Ben Varian & Sarah Safaie - Ark's Joy (Self Release)
- The Slow Music Movement
- 3 days ago
- 2 min read

Ben Varian and Sarah Safaie are LA based multi-instrumentalists. Safiae is something of a lady about LA music town after relocating from the East Coast ten years ago, collaborating on all sorts of cool projects. A wind specialist who plays tenor, baritone and alto saxophone, she still has some breath left for vocal duty and spare energy to keep things bumping on the bass. Not to be outdone Varian provides the percussive drive, can also chip in on bass and keys whilst dropping some guitar when he gets his hands free.
There seems to be no shortage of creative juices flowing between the pair either, as hot on the heels of their debut album last year they've just released the follow up that you see before you.

The album starts easily enough on a spiritual Sunday morning vibe, the pair easing into the session with some simple but uplifting piano and sax refrains, politely ushered through the speakers by some languid drums. Hold tight for the suitably entitled, "oregano wormhole" which takes an immediate left turn and doesn't let up. What sounds like some form of guitar abuse kicks things off, which is then tightly looped, brain cell scrambling and unrelenting, tempered by a warm bumping bassline and comforting sax lines that bely the psychedelic edginess as Sofaie stretches out on her instrument of choice, but just when you think you've got the track's measure it suddenly launches into a full on samba jazz dancer. Let's go.

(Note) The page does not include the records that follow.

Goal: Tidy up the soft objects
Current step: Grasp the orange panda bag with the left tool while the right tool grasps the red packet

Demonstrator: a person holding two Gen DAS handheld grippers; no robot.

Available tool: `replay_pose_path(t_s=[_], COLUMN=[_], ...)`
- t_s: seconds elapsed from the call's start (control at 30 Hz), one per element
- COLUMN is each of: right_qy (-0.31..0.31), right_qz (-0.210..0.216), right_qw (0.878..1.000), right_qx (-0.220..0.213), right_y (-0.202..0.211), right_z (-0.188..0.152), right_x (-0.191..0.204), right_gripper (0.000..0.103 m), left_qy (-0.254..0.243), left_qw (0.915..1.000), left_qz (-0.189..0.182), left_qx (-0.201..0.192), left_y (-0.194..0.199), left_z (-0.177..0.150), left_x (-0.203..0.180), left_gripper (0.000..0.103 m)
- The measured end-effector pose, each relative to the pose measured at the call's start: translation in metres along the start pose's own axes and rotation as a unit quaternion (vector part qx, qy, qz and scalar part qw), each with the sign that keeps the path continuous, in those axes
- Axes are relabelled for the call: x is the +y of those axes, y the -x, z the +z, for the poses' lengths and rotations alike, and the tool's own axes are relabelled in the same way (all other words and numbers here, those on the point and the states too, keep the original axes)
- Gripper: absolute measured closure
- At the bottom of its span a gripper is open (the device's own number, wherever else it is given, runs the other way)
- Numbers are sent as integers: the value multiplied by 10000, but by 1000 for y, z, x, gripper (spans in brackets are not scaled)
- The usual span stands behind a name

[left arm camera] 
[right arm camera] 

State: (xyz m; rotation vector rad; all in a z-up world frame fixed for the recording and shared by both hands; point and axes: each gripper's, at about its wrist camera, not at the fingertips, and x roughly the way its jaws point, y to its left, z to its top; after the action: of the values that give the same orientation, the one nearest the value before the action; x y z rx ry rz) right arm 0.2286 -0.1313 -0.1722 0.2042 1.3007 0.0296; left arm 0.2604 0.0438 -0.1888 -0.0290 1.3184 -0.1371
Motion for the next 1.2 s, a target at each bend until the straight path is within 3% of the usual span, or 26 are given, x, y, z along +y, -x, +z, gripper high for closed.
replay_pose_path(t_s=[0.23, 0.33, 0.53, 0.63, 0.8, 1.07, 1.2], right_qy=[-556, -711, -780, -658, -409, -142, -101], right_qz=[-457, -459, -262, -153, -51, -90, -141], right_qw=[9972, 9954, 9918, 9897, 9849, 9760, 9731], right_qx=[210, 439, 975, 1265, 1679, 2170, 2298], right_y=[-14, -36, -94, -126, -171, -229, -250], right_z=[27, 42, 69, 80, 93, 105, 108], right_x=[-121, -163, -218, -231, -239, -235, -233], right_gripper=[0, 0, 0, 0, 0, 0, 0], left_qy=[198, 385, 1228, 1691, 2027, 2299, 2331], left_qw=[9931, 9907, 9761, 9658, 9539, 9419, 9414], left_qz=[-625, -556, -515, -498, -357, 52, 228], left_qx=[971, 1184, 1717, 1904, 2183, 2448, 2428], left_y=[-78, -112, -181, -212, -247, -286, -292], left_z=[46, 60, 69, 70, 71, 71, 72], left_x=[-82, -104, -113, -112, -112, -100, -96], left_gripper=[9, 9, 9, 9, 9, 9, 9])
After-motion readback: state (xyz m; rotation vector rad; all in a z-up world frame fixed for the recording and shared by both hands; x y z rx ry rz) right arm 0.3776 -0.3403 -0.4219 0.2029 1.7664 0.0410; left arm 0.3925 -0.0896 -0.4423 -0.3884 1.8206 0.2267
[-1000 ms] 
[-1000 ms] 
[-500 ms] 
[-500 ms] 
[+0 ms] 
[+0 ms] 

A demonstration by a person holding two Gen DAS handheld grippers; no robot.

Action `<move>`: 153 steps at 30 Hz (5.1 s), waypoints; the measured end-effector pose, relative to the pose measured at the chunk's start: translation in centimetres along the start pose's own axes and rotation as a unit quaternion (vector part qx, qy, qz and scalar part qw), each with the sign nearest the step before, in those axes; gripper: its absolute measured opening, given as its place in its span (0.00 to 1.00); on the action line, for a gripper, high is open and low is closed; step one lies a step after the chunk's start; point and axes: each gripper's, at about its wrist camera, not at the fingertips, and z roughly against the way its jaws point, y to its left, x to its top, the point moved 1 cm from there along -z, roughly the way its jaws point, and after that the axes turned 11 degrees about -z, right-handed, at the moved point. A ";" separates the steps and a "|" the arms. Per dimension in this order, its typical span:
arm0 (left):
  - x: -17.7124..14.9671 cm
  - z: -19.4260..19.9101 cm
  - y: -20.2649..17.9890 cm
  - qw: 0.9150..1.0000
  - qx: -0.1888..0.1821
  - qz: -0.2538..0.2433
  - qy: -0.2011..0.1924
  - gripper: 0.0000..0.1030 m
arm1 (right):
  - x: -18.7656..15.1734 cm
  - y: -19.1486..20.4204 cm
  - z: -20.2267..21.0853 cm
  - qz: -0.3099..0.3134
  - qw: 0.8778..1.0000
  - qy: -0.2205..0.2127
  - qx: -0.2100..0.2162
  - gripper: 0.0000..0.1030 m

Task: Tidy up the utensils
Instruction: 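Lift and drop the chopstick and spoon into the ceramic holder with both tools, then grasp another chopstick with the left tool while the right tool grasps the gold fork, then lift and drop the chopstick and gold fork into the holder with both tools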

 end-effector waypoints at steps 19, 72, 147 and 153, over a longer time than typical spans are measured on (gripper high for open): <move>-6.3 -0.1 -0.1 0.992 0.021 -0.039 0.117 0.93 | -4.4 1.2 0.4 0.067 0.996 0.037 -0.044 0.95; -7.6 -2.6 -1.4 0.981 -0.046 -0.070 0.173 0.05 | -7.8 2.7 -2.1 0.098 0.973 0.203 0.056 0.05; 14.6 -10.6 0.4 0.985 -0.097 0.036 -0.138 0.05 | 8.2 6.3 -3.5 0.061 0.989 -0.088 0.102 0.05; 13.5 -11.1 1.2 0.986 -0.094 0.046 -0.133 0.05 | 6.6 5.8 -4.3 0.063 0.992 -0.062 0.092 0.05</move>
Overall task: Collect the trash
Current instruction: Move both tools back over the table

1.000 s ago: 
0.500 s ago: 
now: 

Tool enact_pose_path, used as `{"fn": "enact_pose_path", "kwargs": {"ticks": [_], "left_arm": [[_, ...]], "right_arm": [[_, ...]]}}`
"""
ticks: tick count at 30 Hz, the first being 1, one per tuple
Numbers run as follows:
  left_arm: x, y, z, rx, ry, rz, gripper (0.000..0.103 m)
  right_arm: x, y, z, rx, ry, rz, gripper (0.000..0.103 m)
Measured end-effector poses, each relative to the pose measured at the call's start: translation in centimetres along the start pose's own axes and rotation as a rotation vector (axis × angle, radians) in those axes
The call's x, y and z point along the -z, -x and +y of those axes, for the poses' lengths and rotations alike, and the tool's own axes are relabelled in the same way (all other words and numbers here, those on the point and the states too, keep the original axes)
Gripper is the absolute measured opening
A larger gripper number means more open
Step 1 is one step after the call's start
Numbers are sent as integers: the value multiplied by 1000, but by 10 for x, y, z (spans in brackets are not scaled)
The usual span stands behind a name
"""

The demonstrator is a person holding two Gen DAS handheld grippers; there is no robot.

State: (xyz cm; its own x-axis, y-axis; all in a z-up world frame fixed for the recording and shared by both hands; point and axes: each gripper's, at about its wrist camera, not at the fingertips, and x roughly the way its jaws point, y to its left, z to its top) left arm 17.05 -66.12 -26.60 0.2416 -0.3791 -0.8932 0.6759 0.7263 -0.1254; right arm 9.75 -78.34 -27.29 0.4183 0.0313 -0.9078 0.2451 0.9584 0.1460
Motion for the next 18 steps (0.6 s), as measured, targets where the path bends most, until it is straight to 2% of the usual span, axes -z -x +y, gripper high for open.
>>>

Whimsically they follow that up with the sweet, samba soul of "joonam", the pair harmonising over some smooth sax and keys, bolstered by some low key funkiness to keep your head nodding as you wait for you caipirinha to arrive. It's time to hit the floor next with the psychedelic Afro-grooviness of "bulls in ascension" that bumps, swirls, grooves and trips in equals measure. Far-out funkiness and some cosmic bump is the order of the day with "scampi strut" with Varian setting the keyboard controls for the heart of the sun over its tight groove and Sofaie's surreal spoken words, then before you can draw breath it's swiftly back to Africa with "yadda +", the pair channeling the spirit of 70's Lagos for today's LA dancers.
It's a sentimental trip down down private eye memory lane with "song for peter falk" next, before soaring out on a thermal with a dreamy, electroid machine grooving, ultimately distorting cover version of Steve Miller's evergreen "Fly Like an Eagle", which closes out this "saxophone centric groove based eccentric mixtape" a treat.
It's a summer primed, idiosyncratic collection of tunes that should help variously get the party started, help prise open some doors of perception and soundtrack your stoned evenings on the beach watching the sun go down, or all three if you're lucky.